Where: Lake Koocanusa, BC
As one of the most famous ghost towns in western Canada, Sandon lived up to its reputation while it was around. The home base for many a silver prospector, the town played many a role throughout the decades, and even became an internment camp during the Second World War. However, it was derelict by the end of the 50s, and these days, just a handful of residents remain from a peak of over 5,000.
Where: Sandon, BC
A ghost town through and through, Coal Creek is only accessible via a walking trail from nearby Fernie, but has got a ruined townsite to explore once you’re there. Things aren’t expertly preserved though, as many of the buildings either burnt down in a fire or were moved to Fernie afterwards.
Where: Outside Fernie, BC
The most recent ghost town on this list, Cassiar tried ‘asbestos’ it could to stay around all the way up until the late 90s. Turns out, a town built around asbestos mining was not the most enduring way to set it up, and a town with a population peak of 1,500 is now a shadow of its former self. However, jade mining and other work nearby keeps some residents there.
Where: Cassiar, BC
While Sandon was built on silver, Barkerville was built on gold. The main town of the Cariboo Gold Rush in the 19th century, Barkerville has been a National Historic Site of Canada for almost a century already (yes, it’s that old).
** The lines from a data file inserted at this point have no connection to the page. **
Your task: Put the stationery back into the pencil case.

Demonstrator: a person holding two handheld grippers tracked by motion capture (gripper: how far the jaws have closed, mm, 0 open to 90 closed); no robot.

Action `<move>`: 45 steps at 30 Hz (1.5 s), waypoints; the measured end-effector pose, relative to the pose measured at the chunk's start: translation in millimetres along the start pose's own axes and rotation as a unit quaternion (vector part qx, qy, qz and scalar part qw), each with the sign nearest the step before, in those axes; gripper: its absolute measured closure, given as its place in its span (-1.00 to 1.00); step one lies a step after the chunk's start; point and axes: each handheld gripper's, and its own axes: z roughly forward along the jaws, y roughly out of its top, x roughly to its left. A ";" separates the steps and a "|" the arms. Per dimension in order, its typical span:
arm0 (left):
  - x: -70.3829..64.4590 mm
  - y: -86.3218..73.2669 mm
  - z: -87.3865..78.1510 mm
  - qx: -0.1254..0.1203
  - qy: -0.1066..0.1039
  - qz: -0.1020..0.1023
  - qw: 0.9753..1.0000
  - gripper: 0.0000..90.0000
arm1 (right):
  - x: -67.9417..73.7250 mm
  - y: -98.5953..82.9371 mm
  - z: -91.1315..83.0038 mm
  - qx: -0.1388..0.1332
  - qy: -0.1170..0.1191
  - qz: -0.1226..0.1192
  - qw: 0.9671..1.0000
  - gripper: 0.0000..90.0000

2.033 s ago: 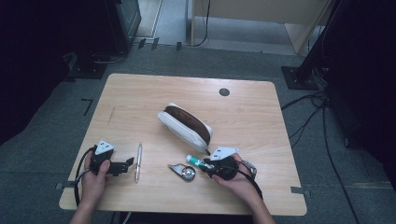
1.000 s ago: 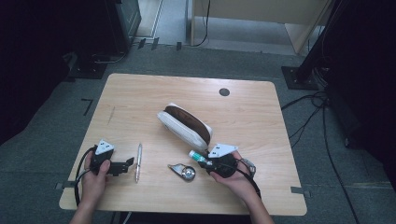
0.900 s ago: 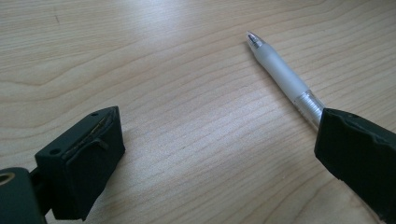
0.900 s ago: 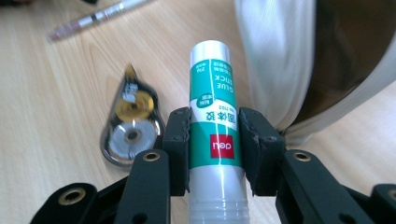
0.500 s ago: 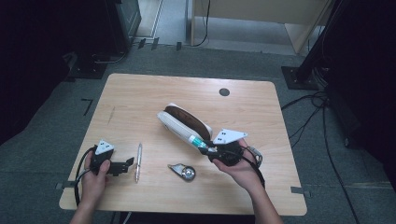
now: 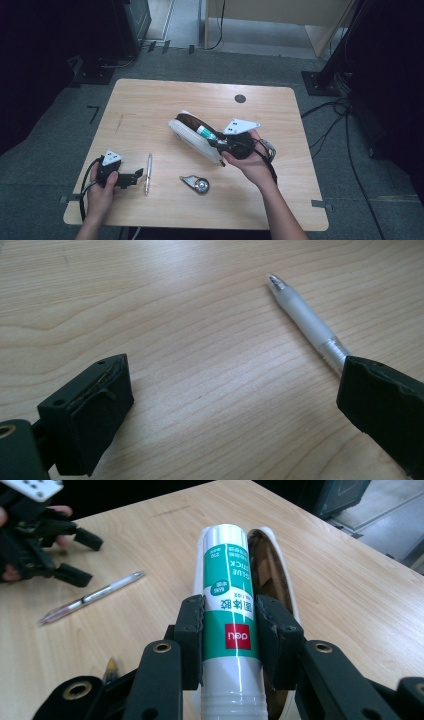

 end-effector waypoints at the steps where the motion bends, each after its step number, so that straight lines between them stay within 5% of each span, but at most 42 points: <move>1: 0.1 -0.2 -0.3 0.002 0.004 0.001 1.000 -0.96 | -2.2 1.1 2.9 0.000 -0.001 -0.001 1.000 0.47; 10: -1.8 -5.0 -3.5 0.018 0.050 0.021 0.998 -0.97 | -17.7 2.8 25.9 0.006 -0.008 0.021 1.000 0.47; 37: 0.3 -6.6 -5.3 0.017 0.051 0.017 0.998 -0.97 | -31.4 -14.5 59.1 0.038 0.016 0.059 0.997 0.47; 45: 0.3 -6.6 -5.3 0.017 0.051 0.017 0.998 -0.97 | -27.7 -14.4 59.9 0.051 -0.009 0.034 0.998 0.47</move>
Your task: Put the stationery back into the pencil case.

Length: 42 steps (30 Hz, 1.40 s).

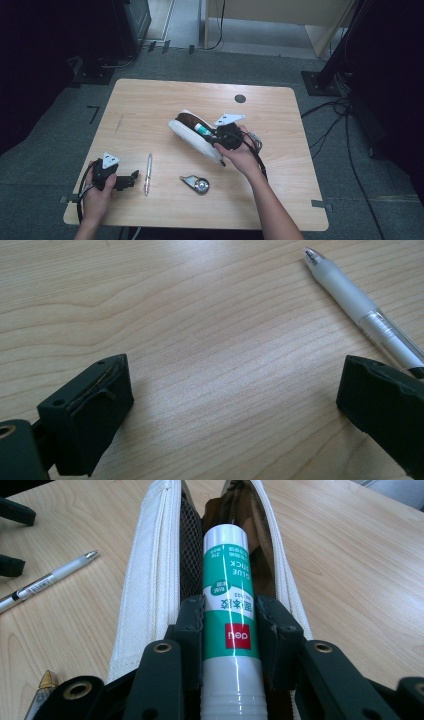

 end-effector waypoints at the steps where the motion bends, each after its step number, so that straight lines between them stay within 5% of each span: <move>1: 0.0 0.0 0.0 0.000 0.000 0.000 1.000 -0.97 | 0.1 0.3 -0.4 0.000 -0.001 0.001 1.000 0.47; 5: 0.0 0.0 0.0 0.000 0.000 0.000 1.000 -0.97 | -2.1 1.6 -5.1 -0.006 0.002 0.017 1.000 0.47; 13: 0.0 0.3 0.2 0.000 -0.001 0.000 1.000 -0.97 | -0.4 1.6 -16.6 -0.006 -0.012 0.007 1.000 0.47; 24: -0.1 0.3 0.2 0.000 -0.001 0.001 1.000 -0.96 | 2.2 -5.7 -8.1 0.013 -0.003 0.003 1.000 0.47; 27: -0.1 0.3 0.2 0.000 -0.001 0.001 1.000 -0.97 | 5.5 -6.4 -5.9 0.021 -0.005 -0.012 1.000 0.47; 34: -0.1 0.3 0.2 0.000 -0.001 0.001 1.000 -0.97 | 21.4 -1.6 -16.2 -0.010 0.007 -0.059 0.998 0.47; 42: -0.3 0.7 0.4 0.001 -0.001 0.002 1.000 -0.97 | 20.3 -4.5 -0.7 0.038 0.002 -0.037 0.999 0.47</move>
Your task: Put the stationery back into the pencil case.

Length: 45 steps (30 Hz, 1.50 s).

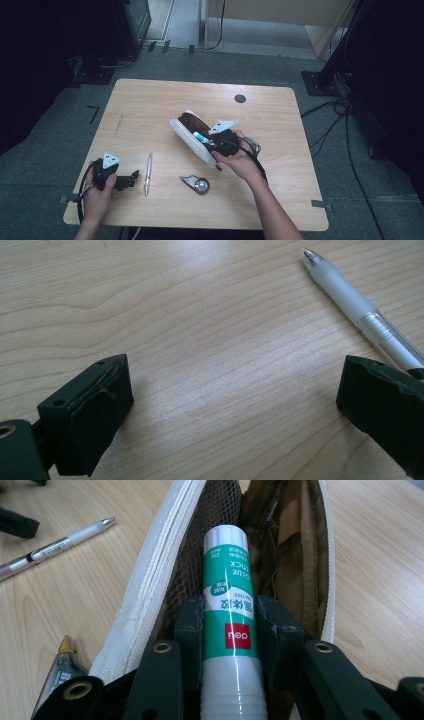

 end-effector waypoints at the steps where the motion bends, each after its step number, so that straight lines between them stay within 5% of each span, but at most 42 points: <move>1: 0.0 0.0 0.0 0.000 0.000 0.000 1.000 -0.97 | -0.2 0.6 0.1 0.000 -0.002 0.007 1.000 0.47; 9: 0.0 0.0 0.0 0.000 0.000 0.000 1.000 -0.97 | 6.3 3.2 10.6 0.031 -0.024 0.045 0.998 0.47; 22: 0.0 0.0 0.0 0.000 0.000 0.000 1.000 -0.97 | 12.2 0.0 23.8 0.068 -0.064 0.025 0.995 0.46; 28: 0.0 0.0 0.0 0.000 0.000 0.000 1.000 -0.97 | 12.4 2.1 25.2 0.089 -0.064 0.024 0.994 0.46; 39: 0.0 0.0 0.0 0.000 0.000 0.000 1.000 -0.97 | 9.0 1.8 24.5 0.081 -0.060 0.027 0.995 0.42; 45: 0.1 0.0 0.0 0.000 -0.001 0.000 1.000 -0.97 | 6.6 2.9 17.6 0.053 -0.050 0.036 0.997 0.42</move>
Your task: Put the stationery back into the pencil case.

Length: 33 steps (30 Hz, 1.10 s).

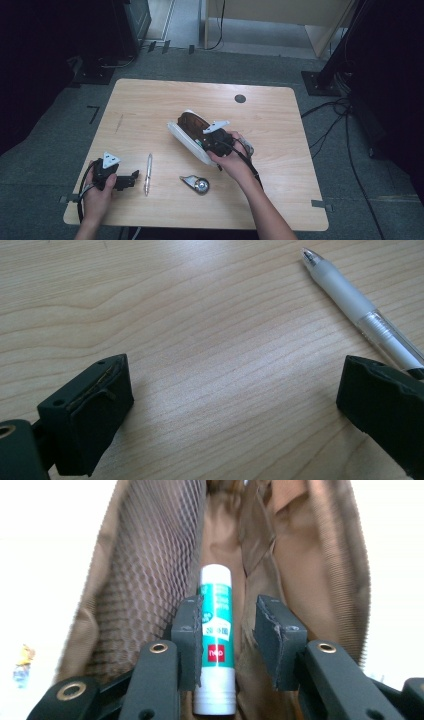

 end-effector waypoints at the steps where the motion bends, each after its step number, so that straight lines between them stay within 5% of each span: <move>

It’s good news for us, since this is easily the best-preserved ghost town in BC, and maybe even the country. The downside? Hoo boy, is it a drive to get there!
Where: Barkerville, BC
Speaking of really, really old places (at least for Canada), we’ve come to Fort Shepherd. Originally built as a trading post for the Hudson’s Bay Company in the 1850s, Fort Shepherd only lasted until the 1870s, meaning it’s been a ghost town for some 150 years. Unlike Barkerville, all you’ll found here are the dilapidated remains of chimneys, foundations, and a stone cairn.
Where: Fort Shepherd Conservancy Area
We’re really exploring all the metals with this list. Once known as the ‘highest city in Canada’, Pheonix had a population of over 4,000, the vast majority of which worked in nearby copper mines. Pheonix will not rise again anytime soon, though- the town was bulldozed for open-pit mining in the 1970s, and that’s all you’ll see today.
Where: Phoenix, BC
Nearby Pheonix lies Anaconda, making it our favourite name duo on this list. Instead of mining, Anaconda operated around smelting copper ore, and so its fate was more or less tied to the success (and downfall) of nearby operations. While a few people remain over a century later, you’re more likely to see abandoned buildings on a visit here than actual residents.
Where: Anaconda, BC
Alright folks, that’s our roundup of some of the most notable ghost towns around BC to know about! Just save a seat for us if you’re planning a road trip, ok?